[Stored records]

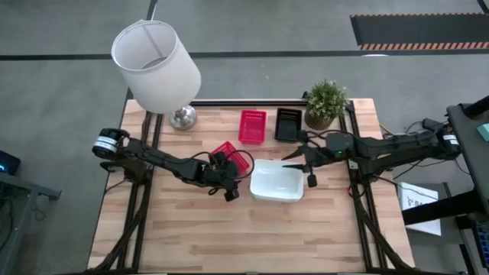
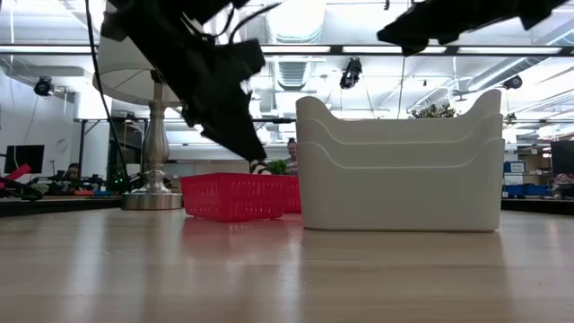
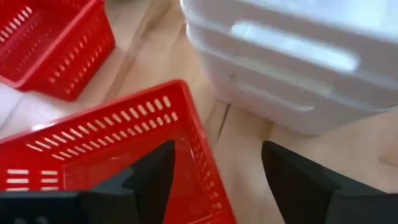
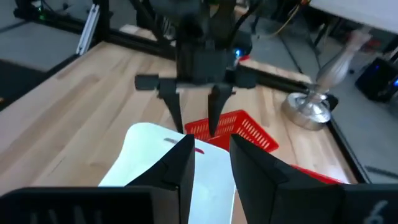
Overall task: Stack baskets by color
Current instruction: Stack the bottom red bin into the other red bins
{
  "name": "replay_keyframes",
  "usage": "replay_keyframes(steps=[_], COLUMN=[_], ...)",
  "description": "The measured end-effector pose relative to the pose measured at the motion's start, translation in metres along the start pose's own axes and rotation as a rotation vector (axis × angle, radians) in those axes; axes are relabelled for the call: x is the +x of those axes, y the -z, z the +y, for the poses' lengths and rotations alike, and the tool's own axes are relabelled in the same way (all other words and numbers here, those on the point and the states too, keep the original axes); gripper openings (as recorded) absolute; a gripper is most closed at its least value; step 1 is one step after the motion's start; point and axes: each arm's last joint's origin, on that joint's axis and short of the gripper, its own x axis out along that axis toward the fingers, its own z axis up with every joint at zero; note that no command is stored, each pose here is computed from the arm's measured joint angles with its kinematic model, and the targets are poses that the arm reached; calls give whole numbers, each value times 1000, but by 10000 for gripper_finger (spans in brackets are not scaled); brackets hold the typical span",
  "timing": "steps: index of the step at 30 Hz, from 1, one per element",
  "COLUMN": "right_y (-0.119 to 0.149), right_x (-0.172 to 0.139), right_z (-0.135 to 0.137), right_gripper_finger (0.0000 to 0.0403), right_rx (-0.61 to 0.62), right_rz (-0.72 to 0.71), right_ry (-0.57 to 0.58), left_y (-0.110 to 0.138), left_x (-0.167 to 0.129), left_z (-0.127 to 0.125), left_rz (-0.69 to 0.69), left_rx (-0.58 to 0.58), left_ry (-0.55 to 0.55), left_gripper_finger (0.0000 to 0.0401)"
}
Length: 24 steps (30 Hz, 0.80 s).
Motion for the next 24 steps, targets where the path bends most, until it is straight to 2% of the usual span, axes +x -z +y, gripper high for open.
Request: replay_keyframes(steps=[4, 8, 19, 24], right_y=[7, 8, 8, 10], right_x=[-13, -21, -25, -23], right_z=[3, 4, 3, 2], right_gripper_finger=[93, 89, 84, 85], right_rx=[-28, -68, -108, -104], right_rz=[-46, -83, -73, -53], right_ry=[23, 40, 83, 112], left_y=[7, 6, 14, 18], left_x=[14, 23, 32, 33], left_z=[5, 11, 17, 18], left_rz=[46, 39, 76, 86], left_rx=[11, -13, -93, -91], left_ry=[-34, -50, -47, -49], left_gripper_finger=[228, 214, 144, 103])
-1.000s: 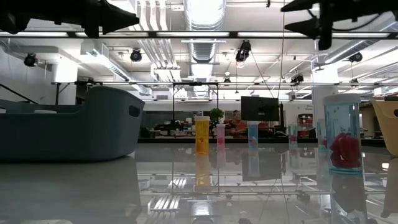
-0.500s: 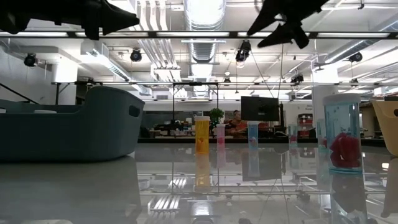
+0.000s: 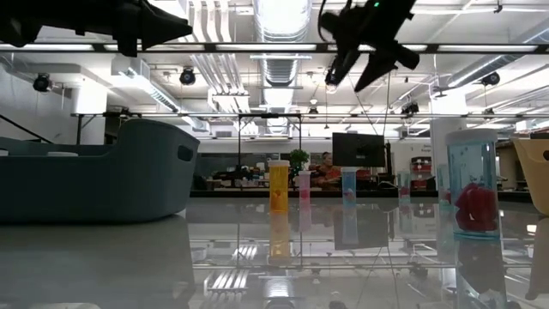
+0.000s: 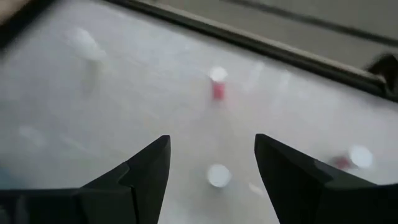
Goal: Pick and place medicine bottles into bin by pill shape (circle, oval)
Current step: Put the blue bottled capsules into the yellow bin
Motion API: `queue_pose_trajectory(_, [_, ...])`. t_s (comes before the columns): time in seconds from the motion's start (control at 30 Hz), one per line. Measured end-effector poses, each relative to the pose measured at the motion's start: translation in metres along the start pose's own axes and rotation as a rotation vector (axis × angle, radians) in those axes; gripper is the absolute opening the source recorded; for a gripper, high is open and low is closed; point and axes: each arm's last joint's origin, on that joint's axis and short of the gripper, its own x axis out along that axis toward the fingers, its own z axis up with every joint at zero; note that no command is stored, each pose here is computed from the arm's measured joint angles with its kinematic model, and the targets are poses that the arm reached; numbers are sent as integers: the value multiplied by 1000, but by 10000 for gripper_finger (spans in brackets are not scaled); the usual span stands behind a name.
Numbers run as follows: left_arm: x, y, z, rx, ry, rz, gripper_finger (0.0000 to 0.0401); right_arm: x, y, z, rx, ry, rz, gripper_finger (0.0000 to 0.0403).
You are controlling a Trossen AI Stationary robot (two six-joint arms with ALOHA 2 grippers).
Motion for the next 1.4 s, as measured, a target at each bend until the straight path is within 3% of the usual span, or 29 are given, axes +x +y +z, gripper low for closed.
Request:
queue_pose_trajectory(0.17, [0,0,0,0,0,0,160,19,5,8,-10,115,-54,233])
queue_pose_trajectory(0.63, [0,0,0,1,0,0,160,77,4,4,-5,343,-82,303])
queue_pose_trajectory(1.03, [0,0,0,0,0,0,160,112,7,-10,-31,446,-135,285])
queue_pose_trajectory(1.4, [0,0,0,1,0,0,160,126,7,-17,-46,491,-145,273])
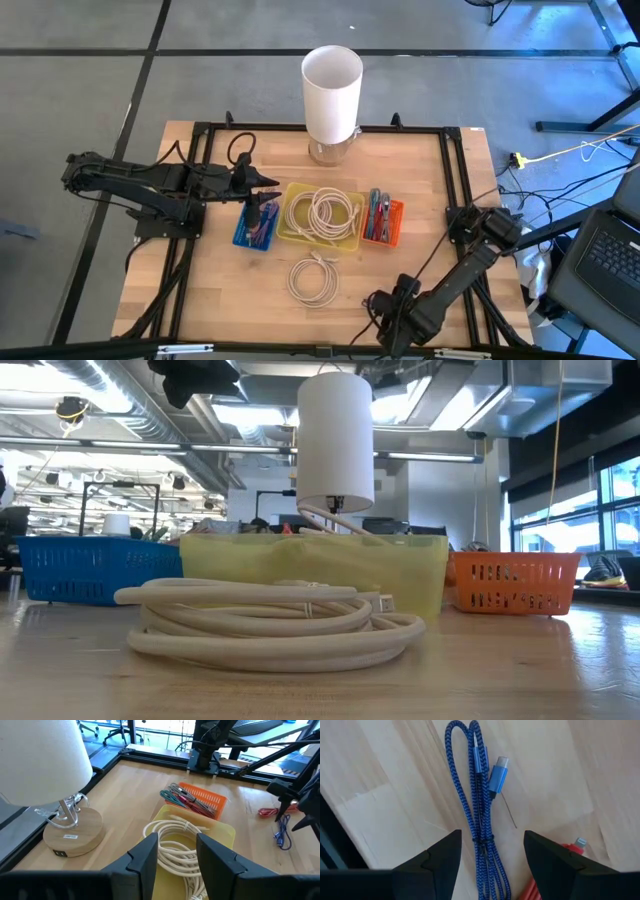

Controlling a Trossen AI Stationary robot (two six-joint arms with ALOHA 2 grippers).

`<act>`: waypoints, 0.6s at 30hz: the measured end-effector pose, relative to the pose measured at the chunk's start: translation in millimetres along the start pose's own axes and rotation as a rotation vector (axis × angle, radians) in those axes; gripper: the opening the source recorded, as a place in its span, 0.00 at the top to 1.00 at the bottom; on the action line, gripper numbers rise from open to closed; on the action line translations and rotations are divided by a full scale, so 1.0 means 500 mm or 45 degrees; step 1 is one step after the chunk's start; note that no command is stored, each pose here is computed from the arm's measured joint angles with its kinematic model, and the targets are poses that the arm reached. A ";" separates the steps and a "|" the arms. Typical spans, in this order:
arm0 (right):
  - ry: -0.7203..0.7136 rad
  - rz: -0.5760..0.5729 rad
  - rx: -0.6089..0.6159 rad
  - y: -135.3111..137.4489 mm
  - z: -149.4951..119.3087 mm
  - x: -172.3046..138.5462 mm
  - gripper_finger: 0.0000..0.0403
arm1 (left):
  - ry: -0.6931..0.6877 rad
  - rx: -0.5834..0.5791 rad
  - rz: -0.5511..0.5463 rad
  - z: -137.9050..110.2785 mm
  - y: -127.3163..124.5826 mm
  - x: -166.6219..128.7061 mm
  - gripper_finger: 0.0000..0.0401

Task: Pick & Place USB Port
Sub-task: Put the dark blue patterned USB cable into the orange bin

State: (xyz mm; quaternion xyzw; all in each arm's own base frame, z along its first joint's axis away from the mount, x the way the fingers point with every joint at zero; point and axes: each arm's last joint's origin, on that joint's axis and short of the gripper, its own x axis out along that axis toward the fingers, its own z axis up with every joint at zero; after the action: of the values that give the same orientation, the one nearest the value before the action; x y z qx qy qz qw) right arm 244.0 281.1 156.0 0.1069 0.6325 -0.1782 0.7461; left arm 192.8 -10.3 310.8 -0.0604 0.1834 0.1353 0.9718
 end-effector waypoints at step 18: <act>0.128 -0.041 -0.098 -0.002 0.018 0.033 0.96 | 0.003 0.000 -0.013 0.000 -0.001 0.000 0.68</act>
State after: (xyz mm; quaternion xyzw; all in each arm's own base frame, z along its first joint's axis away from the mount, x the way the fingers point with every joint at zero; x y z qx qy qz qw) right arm 253.9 274.4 141.7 0.0768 0.6772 -0.1600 0.7141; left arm 192.8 -10.6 310.7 -0.0617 0.1842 0.1302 0.9723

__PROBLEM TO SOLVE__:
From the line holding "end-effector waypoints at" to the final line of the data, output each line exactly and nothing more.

__ANSWER AREA__:
 end-effector waypoints at step 18: <act>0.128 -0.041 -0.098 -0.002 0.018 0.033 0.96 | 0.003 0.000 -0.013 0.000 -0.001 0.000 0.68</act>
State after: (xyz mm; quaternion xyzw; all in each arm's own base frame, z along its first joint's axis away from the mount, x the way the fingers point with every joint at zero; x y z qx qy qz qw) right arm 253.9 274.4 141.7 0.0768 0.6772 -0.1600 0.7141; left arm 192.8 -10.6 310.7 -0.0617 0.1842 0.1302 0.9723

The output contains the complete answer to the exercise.